The Center of Excellence Partnership to Enhance General Aviation Safety, Accessibility and Sustainability (PEGASAS) will focus research and testing efforts on safety, accessibility and sustainability to enhance the future of general aviation.

"The United States has the largest and most diverse general aviation community in the world, with more than 300,000 aircraft registered to fly through American skies," Transportation Secretary Ray LaHood said in a statement. "This innovative partnership with academia and industry will help us take general aviation safety to the next level."

Purdue's effort will involve the colleges of Engineering and Technology, in particular the schools of Aeronautics and Astronautics and Mechanical Engineering and the Department of Aviation Technology.

"Purdue has world-class engineering and world-class aviation programs," said William Crossley, Purdue professor of aeronautics and astronautics and director of the PEGASAS center. "That makes us especially well prepared to address many of the issues facing general aviation."

The FAA said PEGASAS research and development efforts would cover a broad spectrum of general aviation safety issues, including airport technology, propulsion and structures, airworthiness, flight safety, fire safety, human factors, system safety management, and weather.

"While we don't have specific areas assigned yet, Purdue's breadth and depth of expertise in engineering and aviation will position us to work on any of the issues," Crossley said.

Also helping lead the Purdue effort will be Karen Marais, assistant professor of aeronautics and astronautics, who will work on effective communication among the researchers and their FAA colleagues, and John Young, a professor of aviation technology, who will organize PEGASAS education and technology-transfer activities.

Leading PEGASAS along with Purdue will be Ohio State University and Georgia Institute of Technology.
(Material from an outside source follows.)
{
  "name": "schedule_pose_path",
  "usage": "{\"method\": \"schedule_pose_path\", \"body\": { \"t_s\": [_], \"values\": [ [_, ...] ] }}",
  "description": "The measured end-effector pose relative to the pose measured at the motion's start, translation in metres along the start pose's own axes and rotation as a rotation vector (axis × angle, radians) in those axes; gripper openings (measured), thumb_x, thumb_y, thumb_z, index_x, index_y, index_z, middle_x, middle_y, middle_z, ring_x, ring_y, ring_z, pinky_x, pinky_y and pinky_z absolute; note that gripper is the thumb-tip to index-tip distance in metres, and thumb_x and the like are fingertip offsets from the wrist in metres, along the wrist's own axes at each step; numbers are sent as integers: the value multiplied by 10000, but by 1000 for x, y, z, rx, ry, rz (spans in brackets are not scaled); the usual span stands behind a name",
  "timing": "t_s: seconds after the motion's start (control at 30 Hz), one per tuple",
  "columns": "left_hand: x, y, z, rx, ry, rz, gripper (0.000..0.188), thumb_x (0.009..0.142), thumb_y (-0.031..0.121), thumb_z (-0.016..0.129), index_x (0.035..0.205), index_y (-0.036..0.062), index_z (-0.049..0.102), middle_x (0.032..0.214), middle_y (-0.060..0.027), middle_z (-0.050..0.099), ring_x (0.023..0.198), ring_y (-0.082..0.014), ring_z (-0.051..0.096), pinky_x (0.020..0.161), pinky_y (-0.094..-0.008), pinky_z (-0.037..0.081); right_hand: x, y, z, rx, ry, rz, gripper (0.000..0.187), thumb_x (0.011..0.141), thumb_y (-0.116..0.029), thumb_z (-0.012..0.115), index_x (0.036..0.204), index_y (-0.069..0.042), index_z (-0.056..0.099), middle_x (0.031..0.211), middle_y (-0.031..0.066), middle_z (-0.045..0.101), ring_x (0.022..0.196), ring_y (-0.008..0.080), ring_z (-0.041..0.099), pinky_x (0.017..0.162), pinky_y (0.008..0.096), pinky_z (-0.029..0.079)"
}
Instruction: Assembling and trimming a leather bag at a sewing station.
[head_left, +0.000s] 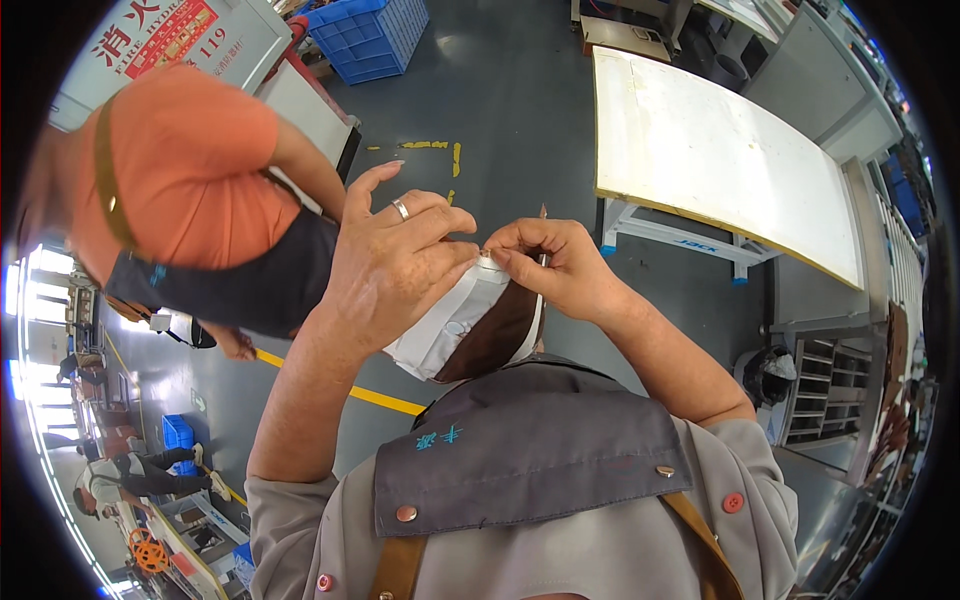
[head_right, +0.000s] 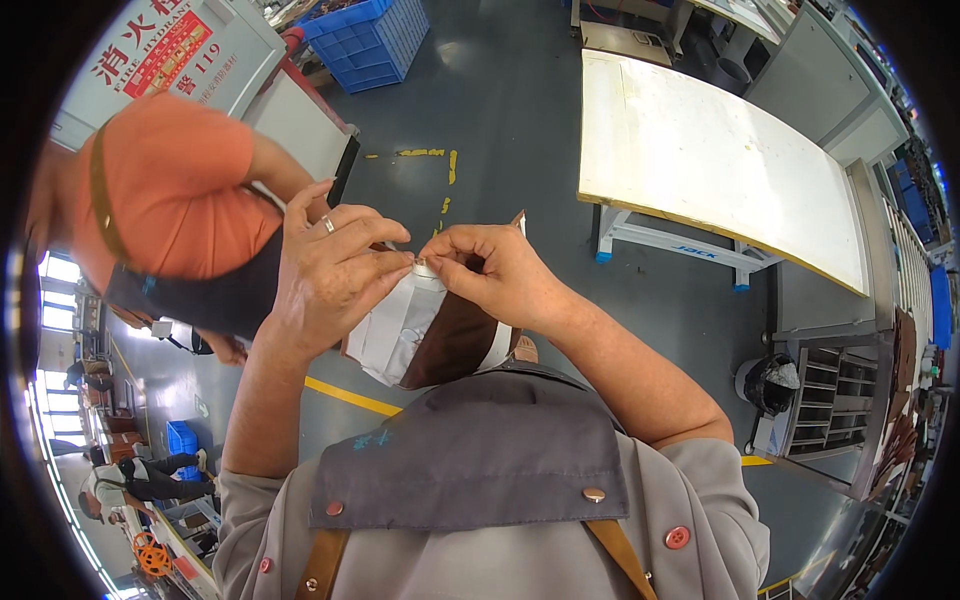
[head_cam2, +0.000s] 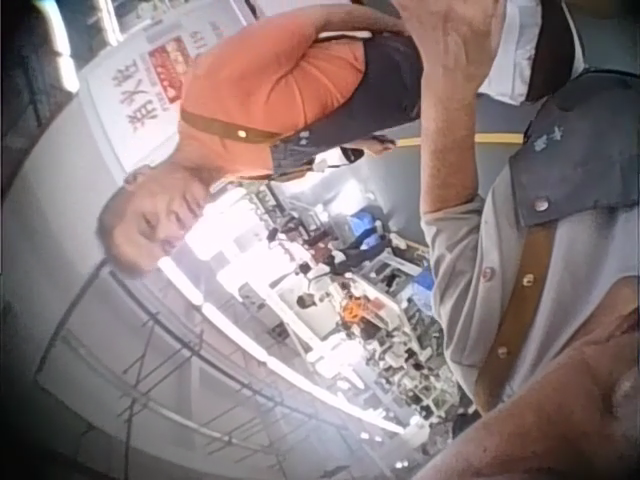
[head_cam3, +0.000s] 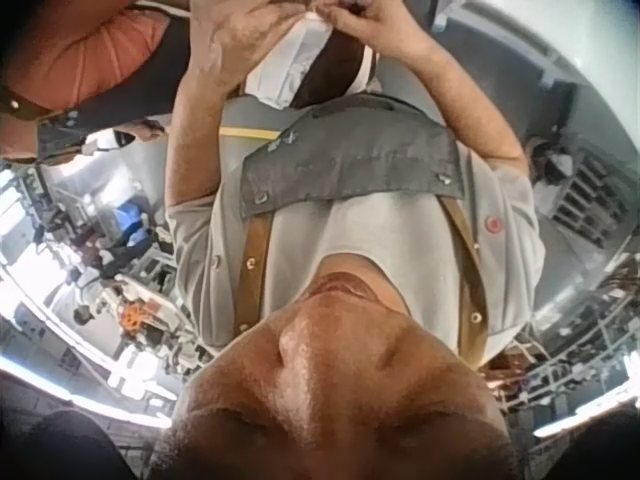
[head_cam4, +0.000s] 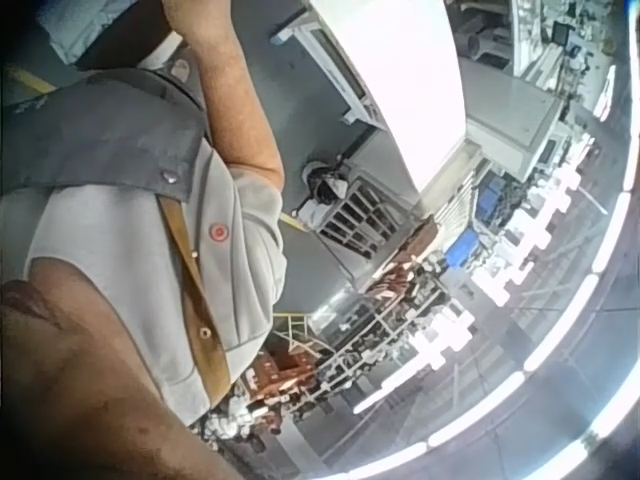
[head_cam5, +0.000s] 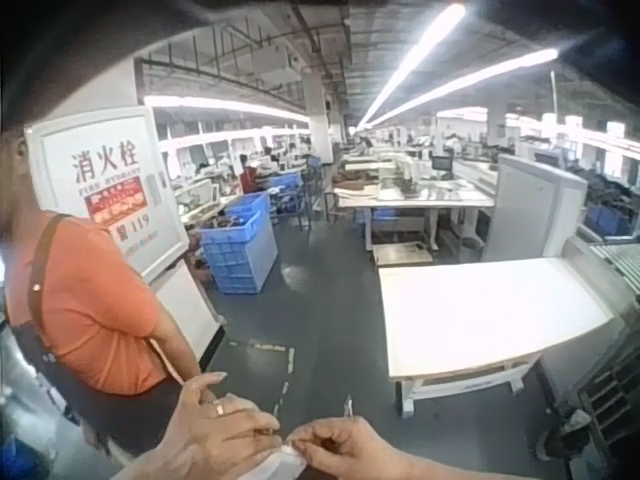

The core team also will include Florida Institute of Technology and Iowa State and Texas A&M universities. Affiliate members include Arizona State, Florida A&M, Hampton, Kent State, North Carolina A&T State, Oklahoma State, Southern Illinois (Carbondale), Tufts and Western Michigan universities and University of Minnesota, Duluth.

The PEGASAS university members have nationally recognized collegiate flight education programs, and three of the core - Purdue, Ohio State and Texas A&M - own and operate their own airports, the FAA said.

PEGASAS industry and organizational partners include GE Aviation; Battelle Memorial Institute; NetJets Inc.; Cessna; Gulfstream; Piper; Raytheon; Rockwell Collins; Cirrus; Flight Safety Foundation; Guardian Mobility; Harris Corporation; Jet Aviva; NextGen AeroSciences; Nelson Consulting; Rolls-Royce; The Spectrum Group; Take Flight Solutions; Woolpert; the Flight Deck Display Research Laboratory at NASA Ames; Columbus Regional, South Bend and Fort Wayne airports; Indiana, Florida, Georgia and Iowa transportation departments; the National Business Aviation Association; the National Intercollegiate Flying Association; and Ohio Aerospace Institute. These non-federal affiliates will provide matching contributions to help offset the FAA's investment.

PEGASAS will engage both graduate-level and undergraduate students in its research activities, the FAA said.